_Action item:_ The answer is all of the data repeated exactly, with each picture omitted.
-- The input follows --
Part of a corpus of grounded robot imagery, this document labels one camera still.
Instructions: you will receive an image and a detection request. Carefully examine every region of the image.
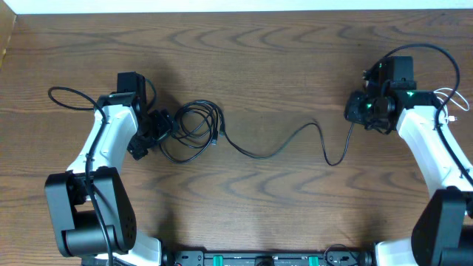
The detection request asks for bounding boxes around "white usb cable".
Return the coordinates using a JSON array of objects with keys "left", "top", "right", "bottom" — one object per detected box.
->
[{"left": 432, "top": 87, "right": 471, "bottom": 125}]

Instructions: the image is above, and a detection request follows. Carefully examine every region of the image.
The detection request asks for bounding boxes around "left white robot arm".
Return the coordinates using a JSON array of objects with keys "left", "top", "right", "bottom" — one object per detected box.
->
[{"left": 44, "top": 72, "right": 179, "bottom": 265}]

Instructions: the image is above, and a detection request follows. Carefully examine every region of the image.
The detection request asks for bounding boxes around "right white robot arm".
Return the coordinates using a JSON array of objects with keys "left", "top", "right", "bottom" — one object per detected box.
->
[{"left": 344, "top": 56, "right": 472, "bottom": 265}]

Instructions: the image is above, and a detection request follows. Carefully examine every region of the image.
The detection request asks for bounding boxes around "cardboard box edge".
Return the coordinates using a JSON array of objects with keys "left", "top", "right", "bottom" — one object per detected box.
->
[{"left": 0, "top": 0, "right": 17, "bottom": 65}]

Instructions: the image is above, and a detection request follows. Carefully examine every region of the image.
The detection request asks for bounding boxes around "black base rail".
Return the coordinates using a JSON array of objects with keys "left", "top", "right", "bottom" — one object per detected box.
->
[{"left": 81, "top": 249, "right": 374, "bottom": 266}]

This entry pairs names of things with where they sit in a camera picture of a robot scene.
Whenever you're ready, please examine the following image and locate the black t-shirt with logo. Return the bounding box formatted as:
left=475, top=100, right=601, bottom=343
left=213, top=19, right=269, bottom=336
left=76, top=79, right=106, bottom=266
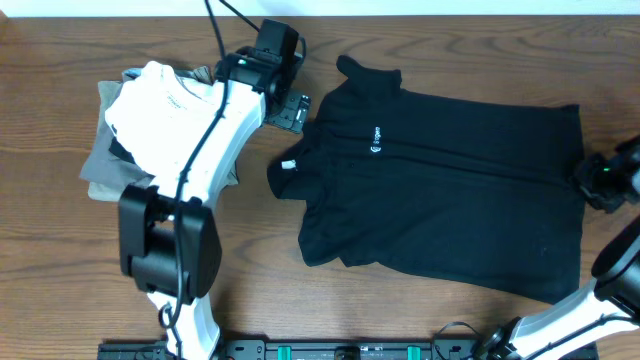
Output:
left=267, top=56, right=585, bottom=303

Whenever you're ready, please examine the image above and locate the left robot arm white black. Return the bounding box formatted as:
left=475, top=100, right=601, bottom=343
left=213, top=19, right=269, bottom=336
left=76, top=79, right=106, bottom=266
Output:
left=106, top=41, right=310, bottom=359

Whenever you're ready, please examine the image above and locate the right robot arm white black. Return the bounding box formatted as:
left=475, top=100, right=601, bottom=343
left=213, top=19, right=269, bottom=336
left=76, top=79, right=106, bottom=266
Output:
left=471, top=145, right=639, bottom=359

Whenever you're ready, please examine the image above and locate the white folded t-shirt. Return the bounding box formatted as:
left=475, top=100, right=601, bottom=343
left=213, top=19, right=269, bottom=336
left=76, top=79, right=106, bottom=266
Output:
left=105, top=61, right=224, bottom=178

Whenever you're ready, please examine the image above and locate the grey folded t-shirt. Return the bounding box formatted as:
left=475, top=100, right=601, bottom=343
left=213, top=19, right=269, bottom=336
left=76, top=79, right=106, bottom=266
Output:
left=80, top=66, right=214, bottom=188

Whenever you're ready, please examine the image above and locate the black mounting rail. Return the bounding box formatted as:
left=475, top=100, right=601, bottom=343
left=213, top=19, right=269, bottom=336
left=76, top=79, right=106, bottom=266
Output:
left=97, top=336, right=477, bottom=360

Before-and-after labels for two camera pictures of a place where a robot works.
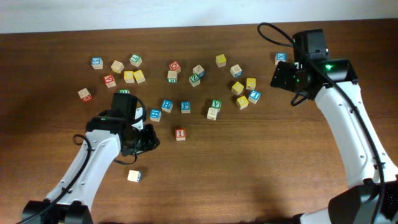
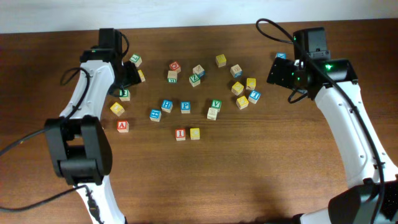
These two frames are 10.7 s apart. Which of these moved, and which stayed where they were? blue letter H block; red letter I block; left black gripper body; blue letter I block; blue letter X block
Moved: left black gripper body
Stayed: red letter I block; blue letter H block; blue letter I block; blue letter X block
-- The input concluded --
_Reply:_
Part of a corpus of grounded robot imagery, this document labels one camera still.
Instructions: you will receive an image and a detection request. Carefully examine every region of the image.
The detection request asks for bounding boxes around "white usb cable".
Return the coordinates using a JSON array of objects with keys "left", "top", "right", "bottom" — one object per detected box.
->
[{"left": 432, "top": 87, "right": 471, "bottom": 125}]

Instructions: the image is above, and a detection request follows. Carefully examine every region of the image.
The detection request asks for bounding boxes around "left white robot arm".
Return the coordinates using a JSON array of objects with keys "left", "top", "right", "bottom" — one object per detected box.
->
[{"left": 44, "top": 72, "right": 179, "bottom": 265}]

Instructions: the image is above, and a detection request follows. Carefully examine every region of the image.
The detection request asks for bounding boxes around "right white robot arm".
Return the coordinates using a JSON array of objects with keys "left", "top", "right", "bottom" — one object per detected box.
->
[{"left": 344, "top": 56, "right": 472, "bottom": 265}]

Instructions: the image is above, and a detection request follows. Carefully examine every region of the image.
The detection request asks for bounding boxes around "cardboard box edge".
Return the coordinates using a JSON array of objects with keys "left", "top", "right", "bottom" — one object per detected box.
->
[{"left": 0, "top": 0, "right": 17, "bottom": 65}]

Instructions: the image is above, and a detection request follows. Carefully examine every region of the image.
The detection request asks for bounding boxes around "black base rail".
Return the coordinates using a JSON array of objects with keys "left", "top", "right", "bottom" — one object per detected box.
->
[{"left": 81, "top": 249, "right": 374, "bottom": 266}]

This entry pairs names of things with where they sit in a camera picture of a robot scene.
Whenever you're ready, please examine the following image and locate the black t-shirt with logo. Return the bounding box formatted as:
left=475, top=100, right=601, bottom=343
left=213, top=19, right=269, bottom=336
left=76, top=79, right=106, bottom=266
Output:
left=267, top=56, right=585, bottom=303

Whenever you're ready, please examine the image above and locate the left robot arm white black. Return the bounding box formatted as:
left=475, top=100, right=601, bottom=343
left=213, top=19, right=269, bottom=336
left=76, top=79, right=106, bottom=266
Output:
left=106, top=41, right=310, bottom=359

Whenever you're ready, please examine the image above and locate the right robot arm white black. Return the bounding box formatted as:
left=475, top=100, right=601, bottom=343
left=213, top=19, right=269, bottom=336
left=76, top=79, right=106, bottom=266
Output:
left=471, top=145, right=639, bottom=359

Whenever you're ready, please examine the image above and locate the white folded t-shirt. Return the bounding box formatted as:
left=475, top=100, right=601, bottom=343
left=213, top=19, right=269, bottom=336
left=76, top=79, right=106, bottom=266
Output:
left=105, top=61, right=224, bottom=178

Whenever you're ready, please examine the image above and locate the grey folded t-shirt. Return the bounding box formatted as:
left=475, top=100, right=601, bottom=343
left=213, top=19, right=269, bottom=336
left=76, top=79, right=106, bottom=266
Output:
left=80, top=66, right=214, bottom=188

Whenever you're ready, please examine the image above and locate the black mounting rail. Return the bounding box formatted as:
left=475, top=100, right=601, bottom=343
left=213, top=19, right=269, bottom=336
left=76, top=79, right=106, bottom=266
Output:
left=97, top=336, right=477, bottom=360

Before-and-after labels for two camera pictures of a place where a robot works.
These two frames are 10.7 s apart. Which of these moved, and which stayed where they were? blue letter H block; red letter I block; left black gripper body; blue letter I block; blue letter X block
Moved: left black gripper body
Stayed: red letter I block; blue letter H block; blue letter I block; blue letter X block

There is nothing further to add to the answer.